***** GIVEN DATA *****

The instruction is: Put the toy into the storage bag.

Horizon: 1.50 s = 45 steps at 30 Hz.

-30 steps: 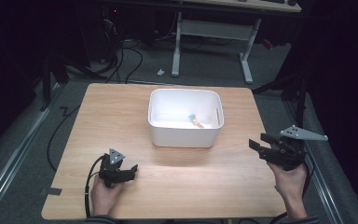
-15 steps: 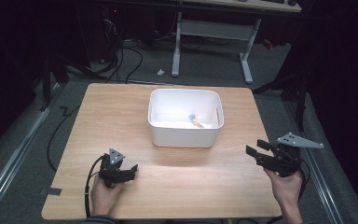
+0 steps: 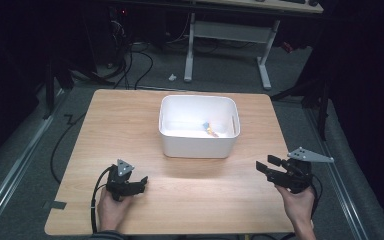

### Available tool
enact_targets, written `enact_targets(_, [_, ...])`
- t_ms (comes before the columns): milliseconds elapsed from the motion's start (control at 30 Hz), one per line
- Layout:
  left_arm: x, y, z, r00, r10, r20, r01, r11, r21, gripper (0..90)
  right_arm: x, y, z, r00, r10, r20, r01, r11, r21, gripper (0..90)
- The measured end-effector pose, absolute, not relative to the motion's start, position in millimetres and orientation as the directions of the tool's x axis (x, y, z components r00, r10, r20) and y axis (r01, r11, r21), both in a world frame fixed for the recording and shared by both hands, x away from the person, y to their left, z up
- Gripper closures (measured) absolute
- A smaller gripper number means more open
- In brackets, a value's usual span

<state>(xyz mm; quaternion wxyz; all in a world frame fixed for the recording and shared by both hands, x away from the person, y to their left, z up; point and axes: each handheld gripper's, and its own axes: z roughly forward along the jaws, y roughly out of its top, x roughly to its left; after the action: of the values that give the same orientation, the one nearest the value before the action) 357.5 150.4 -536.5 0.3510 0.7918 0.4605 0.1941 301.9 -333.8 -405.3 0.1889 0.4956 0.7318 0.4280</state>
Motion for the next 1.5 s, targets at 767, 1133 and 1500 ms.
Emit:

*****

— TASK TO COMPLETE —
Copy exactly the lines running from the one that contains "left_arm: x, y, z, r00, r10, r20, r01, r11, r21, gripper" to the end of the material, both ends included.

— THE ANSWER —
  left_arm: x, y, z, r00, r10, r20, r01, r11, r21, gripper (0..90)
  right_arm: x, y, z, r00, r10, r20, r01, r11, r21, gripper (0..90)
- The measured end-effector pose, absolute, not relative to the motion's start, position in millimetres and orientation as the directions of the tool's x axis (x, y, z components r00, r10, r20) and y axis (r01, r11, r21), both in a world frame fixed for the recording and shared by both hands, x away from the person, y to their left, z up
- Gripper closures (measured) absolute
- A smaller gripper number means more open
- In brackets, a value's usual span

<state>(xyz mm; quaternion wxyz; all in a world frame fixed for the recording and shared by both hands, x away from the person, y to their left, z up; point and axes: each handheld gripper's, and its own axes: z roughly forward along the jaws, y roughly out of its top, x roughly to its left; after the action: of the values that give the same orientation, the one nearest the value before the action) 357.5 150.4 -536.5 0.3510 0.7918 0.4605 0.1941 301.9 -333.8 -405.3 0.1889 0.4956 0.7318 0.4280</state>
Motion for the next 1.5 s, targets at 767, 1133 and 1500 ms.
Emit:

As written, the answer is complete.